» **Task brief**
From the records below, print exactly the lines starting at the one containing "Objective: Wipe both" and ending at the one containing "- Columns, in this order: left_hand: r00", ends included, and nothing else.

Source records

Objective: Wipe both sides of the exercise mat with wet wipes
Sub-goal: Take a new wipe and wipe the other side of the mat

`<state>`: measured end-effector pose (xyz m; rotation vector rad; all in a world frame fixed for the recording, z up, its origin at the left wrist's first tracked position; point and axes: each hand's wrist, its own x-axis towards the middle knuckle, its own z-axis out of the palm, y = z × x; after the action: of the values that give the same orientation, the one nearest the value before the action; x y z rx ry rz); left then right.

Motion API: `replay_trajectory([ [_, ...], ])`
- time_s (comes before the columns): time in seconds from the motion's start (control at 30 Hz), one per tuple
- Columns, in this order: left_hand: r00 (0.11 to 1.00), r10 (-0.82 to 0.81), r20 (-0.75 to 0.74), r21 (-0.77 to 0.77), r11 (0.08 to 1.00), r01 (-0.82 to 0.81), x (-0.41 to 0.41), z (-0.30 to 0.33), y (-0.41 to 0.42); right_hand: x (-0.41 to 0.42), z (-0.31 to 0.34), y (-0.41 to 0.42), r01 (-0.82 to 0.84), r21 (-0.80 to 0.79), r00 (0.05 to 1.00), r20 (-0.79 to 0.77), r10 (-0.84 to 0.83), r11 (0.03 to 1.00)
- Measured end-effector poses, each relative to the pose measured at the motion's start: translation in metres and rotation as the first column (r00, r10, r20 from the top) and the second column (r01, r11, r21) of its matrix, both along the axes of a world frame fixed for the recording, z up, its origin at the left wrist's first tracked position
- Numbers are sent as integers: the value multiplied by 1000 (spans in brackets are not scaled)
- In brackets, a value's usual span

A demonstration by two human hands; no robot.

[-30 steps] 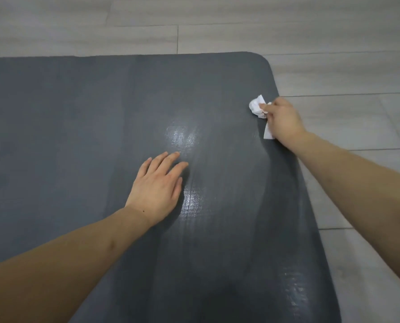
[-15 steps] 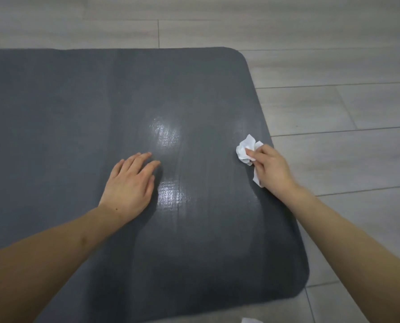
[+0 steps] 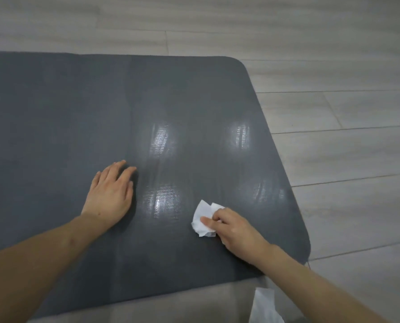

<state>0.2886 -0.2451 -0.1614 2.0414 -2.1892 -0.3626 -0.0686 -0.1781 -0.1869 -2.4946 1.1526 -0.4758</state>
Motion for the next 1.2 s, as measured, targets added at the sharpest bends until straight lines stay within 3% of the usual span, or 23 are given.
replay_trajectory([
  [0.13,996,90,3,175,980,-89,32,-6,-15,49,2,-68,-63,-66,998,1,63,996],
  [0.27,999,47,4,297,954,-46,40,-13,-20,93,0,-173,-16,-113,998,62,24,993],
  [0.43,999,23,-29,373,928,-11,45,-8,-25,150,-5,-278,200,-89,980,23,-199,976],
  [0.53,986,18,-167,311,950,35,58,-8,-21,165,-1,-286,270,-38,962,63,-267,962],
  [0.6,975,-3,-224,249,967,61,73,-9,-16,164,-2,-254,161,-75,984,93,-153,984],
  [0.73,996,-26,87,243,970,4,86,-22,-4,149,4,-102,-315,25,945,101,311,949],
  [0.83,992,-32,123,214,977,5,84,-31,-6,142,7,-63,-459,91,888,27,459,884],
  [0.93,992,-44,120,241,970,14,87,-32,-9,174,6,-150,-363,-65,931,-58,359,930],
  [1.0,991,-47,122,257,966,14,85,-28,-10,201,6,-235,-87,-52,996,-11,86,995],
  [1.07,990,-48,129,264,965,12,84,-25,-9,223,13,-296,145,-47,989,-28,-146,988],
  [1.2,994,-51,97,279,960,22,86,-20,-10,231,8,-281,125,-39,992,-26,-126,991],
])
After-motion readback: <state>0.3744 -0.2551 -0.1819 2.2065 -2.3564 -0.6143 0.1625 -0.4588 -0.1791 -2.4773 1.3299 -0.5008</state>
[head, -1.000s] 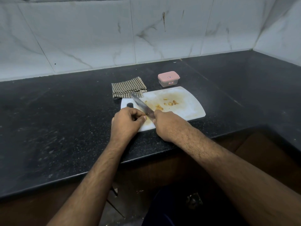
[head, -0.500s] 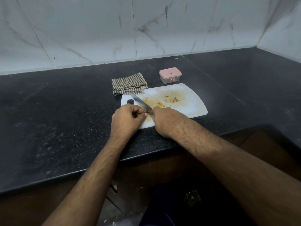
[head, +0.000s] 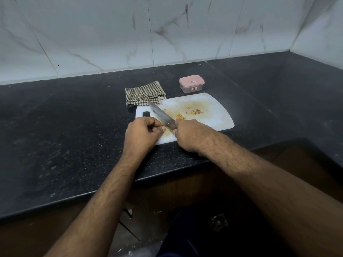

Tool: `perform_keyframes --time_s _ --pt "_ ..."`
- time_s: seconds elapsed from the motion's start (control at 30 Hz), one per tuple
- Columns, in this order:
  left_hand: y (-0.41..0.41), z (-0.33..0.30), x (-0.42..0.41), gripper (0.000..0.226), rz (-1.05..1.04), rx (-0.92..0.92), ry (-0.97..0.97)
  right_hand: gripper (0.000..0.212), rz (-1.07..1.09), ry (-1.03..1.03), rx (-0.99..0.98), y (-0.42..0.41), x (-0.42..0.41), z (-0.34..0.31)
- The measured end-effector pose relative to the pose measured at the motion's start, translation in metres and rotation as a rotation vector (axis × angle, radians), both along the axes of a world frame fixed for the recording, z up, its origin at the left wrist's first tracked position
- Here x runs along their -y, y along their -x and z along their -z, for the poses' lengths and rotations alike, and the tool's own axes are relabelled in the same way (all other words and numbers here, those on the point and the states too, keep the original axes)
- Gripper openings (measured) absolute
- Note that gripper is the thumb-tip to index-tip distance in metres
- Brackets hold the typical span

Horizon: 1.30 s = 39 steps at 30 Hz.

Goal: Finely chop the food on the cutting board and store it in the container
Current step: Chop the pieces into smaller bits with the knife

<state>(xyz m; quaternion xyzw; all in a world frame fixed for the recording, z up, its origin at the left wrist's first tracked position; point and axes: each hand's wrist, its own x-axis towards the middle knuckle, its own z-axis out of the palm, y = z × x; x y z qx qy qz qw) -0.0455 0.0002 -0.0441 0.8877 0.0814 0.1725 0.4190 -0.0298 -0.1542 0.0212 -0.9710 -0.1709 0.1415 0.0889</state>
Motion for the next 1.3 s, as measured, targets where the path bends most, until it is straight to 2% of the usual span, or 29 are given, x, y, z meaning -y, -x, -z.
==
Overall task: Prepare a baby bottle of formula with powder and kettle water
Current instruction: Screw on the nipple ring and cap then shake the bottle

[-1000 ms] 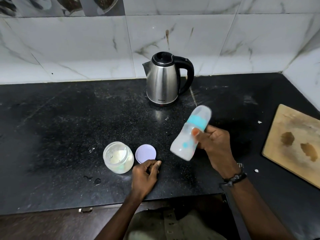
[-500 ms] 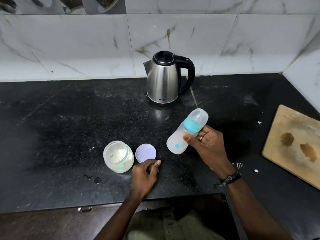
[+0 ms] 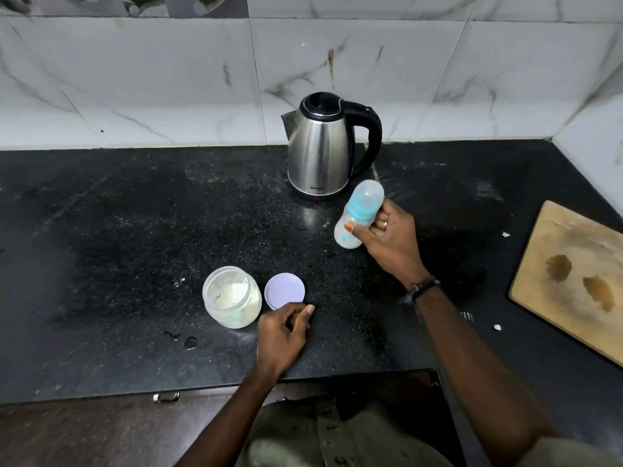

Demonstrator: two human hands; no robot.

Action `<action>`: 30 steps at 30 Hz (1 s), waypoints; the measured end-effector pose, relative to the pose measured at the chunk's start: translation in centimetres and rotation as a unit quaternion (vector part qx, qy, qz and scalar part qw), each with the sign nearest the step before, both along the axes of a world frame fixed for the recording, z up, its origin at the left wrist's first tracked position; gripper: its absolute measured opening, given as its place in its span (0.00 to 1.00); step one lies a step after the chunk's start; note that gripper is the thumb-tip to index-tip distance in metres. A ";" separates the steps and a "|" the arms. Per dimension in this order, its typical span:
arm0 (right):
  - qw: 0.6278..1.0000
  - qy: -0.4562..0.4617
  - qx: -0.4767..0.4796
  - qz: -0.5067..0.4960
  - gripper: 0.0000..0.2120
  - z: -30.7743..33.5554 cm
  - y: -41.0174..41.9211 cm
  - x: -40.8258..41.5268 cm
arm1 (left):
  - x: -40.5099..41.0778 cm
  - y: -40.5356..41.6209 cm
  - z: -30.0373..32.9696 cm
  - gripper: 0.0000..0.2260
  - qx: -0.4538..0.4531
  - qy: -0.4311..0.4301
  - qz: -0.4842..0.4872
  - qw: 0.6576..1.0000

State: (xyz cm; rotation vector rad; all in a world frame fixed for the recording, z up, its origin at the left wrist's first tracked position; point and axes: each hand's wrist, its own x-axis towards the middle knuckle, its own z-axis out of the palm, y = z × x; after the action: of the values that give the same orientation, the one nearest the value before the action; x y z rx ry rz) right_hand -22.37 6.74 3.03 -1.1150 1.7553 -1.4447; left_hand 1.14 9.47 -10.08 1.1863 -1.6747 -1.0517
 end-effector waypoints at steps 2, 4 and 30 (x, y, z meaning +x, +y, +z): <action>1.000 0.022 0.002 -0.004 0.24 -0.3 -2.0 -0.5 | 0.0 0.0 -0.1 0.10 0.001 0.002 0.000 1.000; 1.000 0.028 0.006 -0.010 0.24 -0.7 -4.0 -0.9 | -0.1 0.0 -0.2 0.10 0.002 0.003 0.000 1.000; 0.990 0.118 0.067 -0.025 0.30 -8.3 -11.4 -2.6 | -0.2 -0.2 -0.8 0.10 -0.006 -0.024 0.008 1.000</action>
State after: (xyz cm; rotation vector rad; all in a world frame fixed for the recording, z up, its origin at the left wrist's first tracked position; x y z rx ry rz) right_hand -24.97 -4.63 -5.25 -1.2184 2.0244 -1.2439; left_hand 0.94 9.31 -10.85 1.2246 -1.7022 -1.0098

» **Task output**
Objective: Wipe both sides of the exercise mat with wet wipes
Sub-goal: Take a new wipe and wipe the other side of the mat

`<state>`: measured end-effector pose (xyz m; rotation vector rad; all in a world frame fixed for the recording, z up, its origin at the left wrist's first tracked position; point and axes: each hand's wrist, its own x-axis towards the middle knuckle, its own z-axis out of the palm, y = z × x; after the action: of the values that give the same orientation, the one nearest the value before the action; x y z rx ry rz); left then right.

Motion API: `replay_trajectory([ [_, ...], ])`
- time_s (comes before the columns): time in seconds from the motion's start (control at 30 Hz), one per tuple
- Columns, in this order: left_hand: r00 (0.11 to 1.00), r10 (-0.82 to 0.81), r20 (-0.75 to 0.74), r21 (-0.77 to 0.77), r11 (0.08 to 1.00), r01 (-0.82 to 0.81), x (-0.41 to 0.41), z (-0.30 to 0.33), y (-0.41 to 0.42); right_hand: x (-0.41 to 0.42), z (-0.31 to 0.34), y (-0.41 to 0.42), r01 (-0.82 to 0.84), r21 (-0.80 to 0.79), r00 (0.05 to 1.00), r20 (-0.79 to 0.77), r10 (-0.84 to 0.83), r11 (0.03 to 1.00)

The work for this exercise is now done.